New Oklahoma Medical Marijuana Requirements Causing Some Confusion

Tuesday, September 3rd 2019, 7:37 pm
By: Erick Payne

All medical marijuana businesses are now required to submit a certificate of compliance, which is part of new regulations that started over the holiday weekend.

But, many business owners say the're confused over how they get those certificates signed.

We've heard from medical marijuana businesses across the state as well as lawyers specializing in the industry. They say there's been no communication from the state on how to implement the new rule.

There is the two-page form that business owners will need to send into the Oklahoma Medical Marijuana Authority each year to renew their license - or to apply for the first time. It outlines several codes that must be met, like electricity, plumbing, waste and safety.

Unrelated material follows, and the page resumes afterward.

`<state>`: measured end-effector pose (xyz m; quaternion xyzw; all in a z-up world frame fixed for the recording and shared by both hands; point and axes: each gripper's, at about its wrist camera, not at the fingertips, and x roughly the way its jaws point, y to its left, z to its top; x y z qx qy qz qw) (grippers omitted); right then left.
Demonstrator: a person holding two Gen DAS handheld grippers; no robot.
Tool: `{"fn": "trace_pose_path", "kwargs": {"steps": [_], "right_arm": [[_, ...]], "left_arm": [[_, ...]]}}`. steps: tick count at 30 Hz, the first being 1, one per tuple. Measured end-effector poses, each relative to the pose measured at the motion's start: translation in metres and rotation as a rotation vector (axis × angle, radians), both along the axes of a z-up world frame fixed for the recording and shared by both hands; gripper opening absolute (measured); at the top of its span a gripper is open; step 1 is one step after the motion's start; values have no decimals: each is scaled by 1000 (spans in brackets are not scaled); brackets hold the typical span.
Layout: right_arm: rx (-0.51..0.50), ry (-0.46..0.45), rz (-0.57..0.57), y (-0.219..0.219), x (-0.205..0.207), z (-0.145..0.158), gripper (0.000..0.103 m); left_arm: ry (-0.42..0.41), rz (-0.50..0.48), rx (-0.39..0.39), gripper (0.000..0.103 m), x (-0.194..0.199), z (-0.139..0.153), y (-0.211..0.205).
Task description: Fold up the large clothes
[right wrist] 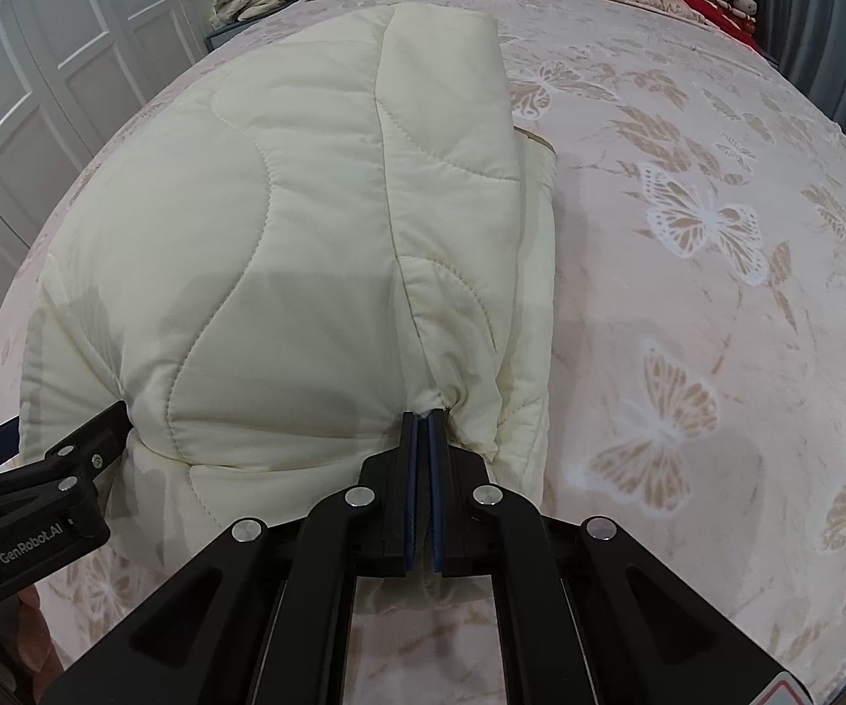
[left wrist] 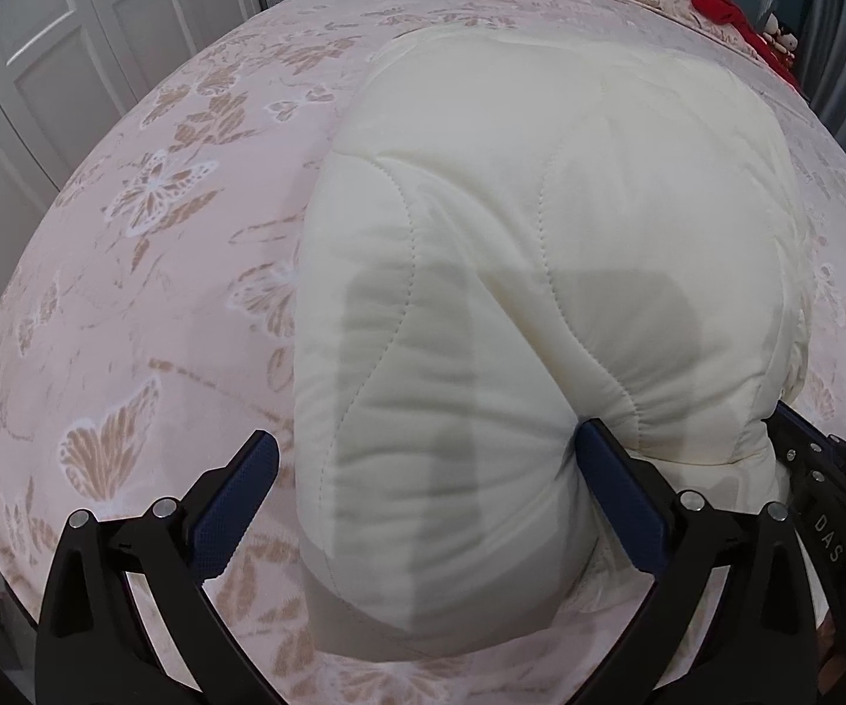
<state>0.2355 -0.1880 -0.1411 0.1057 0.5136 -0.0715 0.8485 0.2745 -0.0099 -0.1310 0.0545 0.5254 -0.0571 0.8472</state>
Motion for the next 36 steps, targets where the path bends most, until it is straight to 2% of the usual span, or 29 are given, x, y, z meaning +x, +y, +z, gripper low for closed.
{"fn": "trace_pose_path", "kwargs": {"steps": [6, 10, 12, 14, 15, 17, 21, 23, 29, 32, 36], "right_arm": [[57, 23, -8, -9, 6, 1, 2], [191, 28, -37, -27, 3, 10, 3], [284, -4, -83, -39, -9, 25, 6], [305, -38, -96, -40, -18, 36, 16], [295, -62, -91, -36, -26, 46, 19], [239, -96, -75, -26, -37, 61, 32], [124, -146, -34, -8, -57, 86, 38], [80, -155, -29, -2, -67, 93, 53], [-41, -193, -56, 9, -109, 103, 78], [-85, -215, -63, 14, -125, 106, 86], [-114, -235, -44, 24, -144, 109, 86]], "left_arm": [[-11, -6, 37, 98, 5, 2, -4], [13, 4, 15, 98, 7, 16, 3], [3, 15, -1, 98, 1, 27, 7], [-18, 22, 2, 98, -6, 38, 10], [-35, 21, 6, 98, -12, 44, 11], [-64, 16, 11, 98, -24, 55, 11], [-111, 17, 0, 98, -47, 75, 13], [-124, 22, -6, 98, -58, 83, 15], [-180, 9, -9, 98, -93, 101, 15], [-211, -5, 2, 98, -112, 105, 13], [-238, -10, 27, 98, -131, 106, 12]]}}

The issue so far has been how these forms get signed by counties and cities. Tulsa County has a new plan in place.

"For Tulsa County, we are concerned with unincorporated businesses. If you're in a city jurisdiction you need to go to the city's inspection office or whatever protocol they have in place," Tulsa County Communications Manager Devin Egan said.

Related Story: New Medical Marijuana Regulations Set To Take Effect In September 2019 

Egan says you'll come into the inspections office and pay $100 fee. That's for inspectors to visit your property the following day to verify you're up to code.

"So this is a brand new process, and every business will have to go through this once a year," Egan said.

One Tulsa lawyer specializing in the state's medical marijuana industry says a lack of communication has some local governments scrambling on how to handle these new certificates.

One business owner says he's only got a few days left to figure out how to comply.

Egan says as the word gets out here, they're expecting to help more people in Tulsa County.

"This is the first wave for sure. I think we've had a couple people in today already, but we do anticipate probably seeing more as people start to understand what the process is," Egan said.

Even more regulations are set to take effect September 14th.